Study design, materials and methods
Original transversal study with a quantitative approach. The interviews were conducted between September and December 2017, in 41 women who reported having Chronic Pelvic Pain (CPP) attending the urology and gynecology outpatient clinics. It was used a structured instrument for this purpose and the average duration of interviews was 30 minutes.
The instrument used contained questions related to the presence or absence of conditions that might be associated with the DPC, including difficulty in the sphincter training phase, history of nocturnal enuresis or other lower urinary tract symptoms in childhood, like reprimand in childhood related with symptoms of lower urinary tract and traumatic sexual initiation.
In addition to the variables cited, it was possible to raise a history of depression or anxiety (self-reported) and use of medication for these conditions.

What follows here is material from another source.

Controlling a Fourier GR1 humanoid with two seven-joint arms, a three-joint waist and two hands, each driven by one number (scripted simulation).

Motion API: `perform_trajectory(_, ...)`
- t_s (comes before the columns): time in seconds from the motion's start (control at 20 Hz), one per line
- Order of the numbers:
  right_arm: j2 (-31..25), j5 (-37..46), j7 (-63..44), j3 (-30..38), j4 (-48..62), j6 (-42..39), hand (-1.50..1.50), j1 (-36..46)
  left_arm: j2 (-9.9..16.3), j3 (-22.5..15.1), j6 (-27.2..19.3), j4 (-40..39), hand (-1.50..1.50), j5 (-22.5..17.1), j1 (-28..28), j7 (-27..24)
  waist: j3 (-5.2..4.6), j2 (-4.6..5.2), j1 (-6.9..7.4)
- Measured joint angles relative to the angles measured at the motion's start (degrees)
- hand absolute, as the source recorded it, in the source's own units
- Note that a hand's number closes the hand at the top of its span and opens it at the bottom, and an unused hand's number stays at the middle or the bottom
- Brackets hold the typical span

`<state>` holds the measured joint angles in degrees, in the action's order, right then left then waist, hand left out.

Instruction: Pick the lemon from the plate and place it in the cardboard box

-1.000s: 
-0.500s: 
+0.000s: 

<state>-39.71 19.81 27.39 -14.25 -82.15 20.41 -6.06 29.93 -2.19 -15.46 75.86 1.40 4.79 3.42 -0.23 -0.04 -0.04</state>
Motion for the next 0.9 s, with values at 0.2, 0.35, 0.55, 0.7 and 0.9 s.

Four participants chose not to answer the questions, so they were not computed in the data.
Results
The results showed that 30 (81%) of the women did not remember how the unfurl was, 4 (10.80%) was easy and 3 (8.10%) was difficult. Twelve (32.45%) urinated in bed when they were child. Thirteen (35.14%) parents fought or physically assaulted for bed-wetting.
The age of sexual initiation had a minimum of 11 years and old and the maximum at 24 years old. The mean was 16.19 years. The median was 16 years. The standard deviation was 2.62 years.
Twelve women (32.45%) had difficulty initiating sexual activity. Pain was related in 3 (8.10%), sexual violence in 6 (16.23%), low sexual desire for 1 (2.72%), fear 2 (5.40%) and 25 (67.55%) did not want to report.
For the treatment of pain, 23 (62.16%) used a drug therapy, 1 (2.72%) used radiofrequency, 2 (5.40%) used medication plus physiotherapy, 3 (8.10%) used medication plus surgery. Surgery alone was used in 2 (5.40%), physiotherapy plus surgery for 1 (2.72%), medication plus conservative treatment for 3 (8.10%), no treatment for 1 (2.72%) and surgery medication and physiotherapy for 1 (2.72%).
Anxiety was reported by 22 patients (59.45%) and depression in 13 (35.14%). 11 (29.72%) did not report these diagnoses/symptoms.
Interpretation of results
The data reveal a trauma in the conditions experienced by the patients. Among them, sexual abuse and violence as punishment for bed-wetting.
Concluding message
It is clear that a person-centered approach has many advantages in identifying the path to treatment. The questions of the questionnaire applied in the patients came up in informal conversations with the participants of a larger study. In that study, patients reported a lot of suffering with the pain, but have seen their health professionals focusing only in the location and biological aspects of pain, not giving much attention to how their patients really feel about their pain and the possible traumas behind it.
Attending people centering the focus only on the biological aspects of the disease has lost ground to a more people-centered care model. Studies have shown that more than 75% of people seek for care with the people-centered model. Thus, a link is established between the professional and the person, which reflects in the patient's decision and adherence to the treatment (1).
A holistic approach captivates the patient and allows us a more assertive therapeutic pathway and increases adherence to the treatment of those who are under our care.